• **AIM OF THE EXERCISE**
Your task is to reproduce, exactly and only, the lines running from the line containing "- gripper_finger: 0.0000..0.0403" to the end of the data below, both included.

• **PROVIDED MATERIAL**
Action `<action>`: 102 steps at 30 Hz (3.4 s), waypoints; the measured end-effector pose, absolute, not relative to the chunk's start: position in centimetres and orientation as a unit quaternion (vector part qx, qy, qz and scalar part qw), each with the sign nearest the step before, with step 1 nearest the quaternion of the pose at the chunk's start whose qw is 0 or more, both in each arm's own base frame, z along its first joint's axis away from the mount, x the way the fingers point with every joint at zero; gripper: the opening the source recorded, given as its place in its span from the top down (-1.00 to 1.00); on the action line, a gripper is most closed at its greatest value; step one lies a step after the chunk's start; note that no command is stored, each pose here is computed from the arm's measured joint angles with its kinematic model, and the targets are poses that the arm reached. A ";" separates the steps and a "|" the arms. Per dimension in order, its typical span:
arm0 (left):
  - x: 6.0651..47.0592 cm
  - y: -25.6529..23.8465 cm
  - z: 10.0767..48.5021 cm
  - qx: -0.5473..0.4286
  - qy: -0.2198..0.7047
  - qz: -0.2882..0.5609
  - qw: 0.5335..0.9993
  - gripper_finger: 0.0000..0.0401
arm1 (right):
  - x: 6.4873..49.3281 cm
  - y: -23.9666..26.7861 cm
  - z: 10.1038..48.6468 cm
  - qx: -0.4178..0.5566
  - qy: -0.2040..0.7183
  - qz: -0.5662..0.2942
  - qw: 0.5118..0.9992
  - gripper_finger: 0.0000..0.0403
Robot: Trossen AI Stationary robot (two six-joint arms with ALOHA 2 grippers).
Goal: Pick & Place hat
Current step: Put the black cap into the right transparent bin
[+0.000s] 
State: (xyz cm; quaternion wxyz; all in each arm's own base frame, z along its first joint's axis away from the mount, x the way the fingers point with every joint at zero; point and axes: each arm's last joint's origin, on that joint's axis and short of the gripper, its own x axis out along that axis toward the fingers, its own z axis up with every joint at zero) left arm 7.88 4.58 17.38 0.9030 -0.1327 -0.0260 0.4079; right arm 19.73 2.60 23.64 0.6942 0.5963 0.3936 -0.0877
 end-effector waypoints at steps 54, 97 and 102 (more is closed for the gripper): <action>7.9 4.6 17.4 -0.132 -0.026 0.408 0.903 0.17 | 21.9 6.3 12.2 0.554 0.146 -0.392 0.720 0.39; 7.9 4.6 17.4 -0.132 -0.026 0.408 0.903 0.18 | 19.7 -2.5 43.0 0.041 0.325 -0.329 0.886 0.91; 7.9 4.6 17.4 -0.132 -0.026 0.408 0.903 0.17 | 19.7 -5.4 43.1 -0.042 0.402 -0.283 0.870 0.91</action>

• **RESULT OF THIS TASK**
  - gripper_finger: 0.0000..0.0403
Robot: Trossen AI Stationary robot (two six-joint arms with ALOHA 2 grippers).
Goal: Pick & Place hat
Current step: Put the black cap into the right transparent bin
[+0.000s] 
State: (xyz cm; quaternion wxyz; all in each arm's own base frame, z along its first joint's axis away from the mount, x the way the fingers point with every joint at zero; point and axes: each arm's last joint's origin, on that joint's axis and short of the gripper, its own x axis out along that axis toward the fingers, its own z axis up with every joint at zero) left arm 7.88 4.58 17.38 0.9030 -0.1327 -0.0260 0.4079; right arm 19.73 2.60 23.64 0.6942 0.5963 0.3936 -0.0877
 end-effector waypoints at steps 54, 97 and 102 (more is closed for the gripper): <action>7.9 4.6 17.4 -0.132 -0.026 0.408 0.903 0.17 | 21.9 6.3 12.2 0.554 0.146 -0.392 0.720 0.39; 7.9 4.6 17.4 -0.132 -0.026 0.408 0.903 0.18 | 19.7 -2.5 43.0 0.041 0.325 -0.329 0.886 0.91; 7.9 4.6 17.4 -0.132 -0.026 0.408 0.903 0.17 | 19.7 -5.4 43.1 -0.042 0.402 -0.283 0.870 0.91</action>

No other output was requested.